Inside the earth during this time, there were the Mountain People, supernatural people who were the ancestors of the Apache. They all had different powers: some were medicine men, some were hunters, some were warriors; all the things that Apache people are today. These people are the ones that the Gaan Dancers impersonate. They are the real Gaan. They dress like regular people, but they are supernatural. During this time, the world was barren.
Changing Woman was kneeling and praying, looking directly into the sun and she was impregnated by the Creator. At this time, she was struck by lightning four times. After that, Child of the Water was born. Changing Woman had children at different times, but they always got eaten by monsters, the beings that ruled the world. Apache people believe that they came from within the earth. In this painting you see Child of the Water coming through the water, or through the surface of the earth.
There was another person on the earth; this was Slayer of Enemies. He was a warrior that represents the warrior spirit in the Apache people. Together, Child of the Water and Slayer of Enemies battled with the monsters, or the beings that ruled the earth, and one by one they defeated them. There were eagles, a giant, and different animals like buffalo and antelope that had to be defeated so that the world could be populated. After they slay the monsters, the world was ready for the human race.
To the right are the game animals that were imprisoned underground. After Slayer of Enemies and Child of the Water defeated these beings, they let the game animals loose to help man survive. Each animal has its own spirit and its own positive power that is beneficial to mankind.
After they did this, Changing Woman, Child of the Water, and Slayer of Enemies taught the Apache people how to do the Changing Woman Ceremony-the Sunrise Ceremony-and how the Gaan can help to heal, and protect, and take care of the Apache people in the way that the Creator intended them to be. The Gaan are very powerful beings and are the mainstream of Apache religion.
In the bottom of the painting is the dawn because this is the dawn of mankind. The hummingbirds represent the directions and have a color for the directions. They are going out to all corners of the world telling the world and the universe that the Apache people have emerged.
The other side of the painting has to do with the legend of Coyote, the Trickster, who represents the negative things that man does. One time there was a bag that the Creator told them not to mess around with. Being Coyote, he couldn’t help but do the wrong thing. He grabbed the bag and escaped with the fire. If he hadn’t done this, there would have been daylight forever; but since he stole the fire, there was night, and with it came the other spirits of the night. On this side are the snake, the owl, the bear, and the bat.

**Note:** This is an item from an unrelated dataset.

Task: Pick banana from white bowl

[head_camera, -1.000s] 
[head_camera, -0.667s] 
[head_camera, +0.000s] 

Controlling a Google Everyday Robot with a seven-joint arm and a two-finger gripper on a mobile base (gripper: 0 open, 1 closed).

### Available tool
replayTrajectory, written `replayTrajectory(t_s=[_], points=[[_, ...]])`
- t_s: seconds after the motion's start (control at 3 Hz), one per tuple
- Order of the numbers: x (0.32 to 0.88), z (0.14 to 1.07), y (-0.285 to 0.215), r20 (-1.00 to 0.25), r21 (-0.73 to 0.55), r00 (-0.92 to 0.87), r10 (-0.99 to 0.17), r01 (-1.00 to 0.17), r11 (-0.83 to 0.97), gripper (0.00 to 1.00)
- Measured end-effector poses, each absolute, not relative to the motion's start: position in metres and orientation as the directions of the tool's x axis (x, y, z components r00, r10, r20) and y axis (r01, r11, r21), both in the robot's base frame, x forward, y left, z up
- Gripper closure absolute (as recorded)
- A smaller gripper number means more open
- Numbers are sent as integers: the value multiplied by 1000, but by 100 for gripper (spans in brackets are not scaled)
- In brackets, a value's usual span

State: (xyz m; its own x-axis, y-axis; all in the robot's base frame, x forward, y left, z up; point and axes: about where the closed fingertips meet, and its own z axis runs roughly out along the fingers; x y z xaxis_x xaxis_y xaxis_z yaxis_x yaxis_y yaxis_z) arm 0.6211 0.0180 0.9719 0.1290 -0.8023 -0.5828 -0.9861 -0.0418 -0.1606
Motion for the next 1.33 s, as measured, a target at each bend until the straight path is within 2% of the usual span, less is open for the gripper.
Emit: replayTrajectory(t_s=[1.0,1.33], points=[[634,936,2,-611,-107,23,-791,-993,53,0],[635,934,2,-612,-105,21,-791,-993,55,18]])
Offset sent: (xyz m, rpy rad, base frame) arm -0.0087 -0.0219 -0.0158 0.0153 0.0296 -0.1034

The Apache people don’t eat them or touch them or have anything to do with them because they have a negative power that can hurt you.”
Source: American Indians of the Southwest and Northern Mexico
Apache Mountain Spirit Dancer
Artist: Duke SineDescription: White Pencil & Paint on Black Paper (1994) | Image Size: 14”h x 11”w; Framed Size: 23”h x 19”w
Another fine example of Yavapai Apache artist Duke Sine’s work that utilizes black and white scales and various shades of grey that blend back into the black or white mass. Though formally trained at the Institute of American Indian Arts (IAIA), Sine credits his late father for “having taught me the basics of art, the value of nature and respect for the Apache heritage and traditions. Throughout my life, I’ve tried to interpret those themes in my art.”
Mountain Spirit Dancer in Motion
Artist: Duke SineDescription: White Pencil & Paint (1994) | Image Size: 14”h x 18”w; Framed Size: 20 ¼”h x 25 ¼”w
Award-winning artist, Duke Sine, half Yavapai and half San Carlos Apache, is a graduate of the Institute of American Indian Arts (IAIA). He paints largely with watercolors of subjects that showcase the ceremonial, historical and social aspects of the Apache people such as the dancer shown here. Sine typically uses fine lines and details in his works with sweeping, bright or dark background colors establishing the mood for each piece. The contrasting white pencil on black paper in this piece is striking.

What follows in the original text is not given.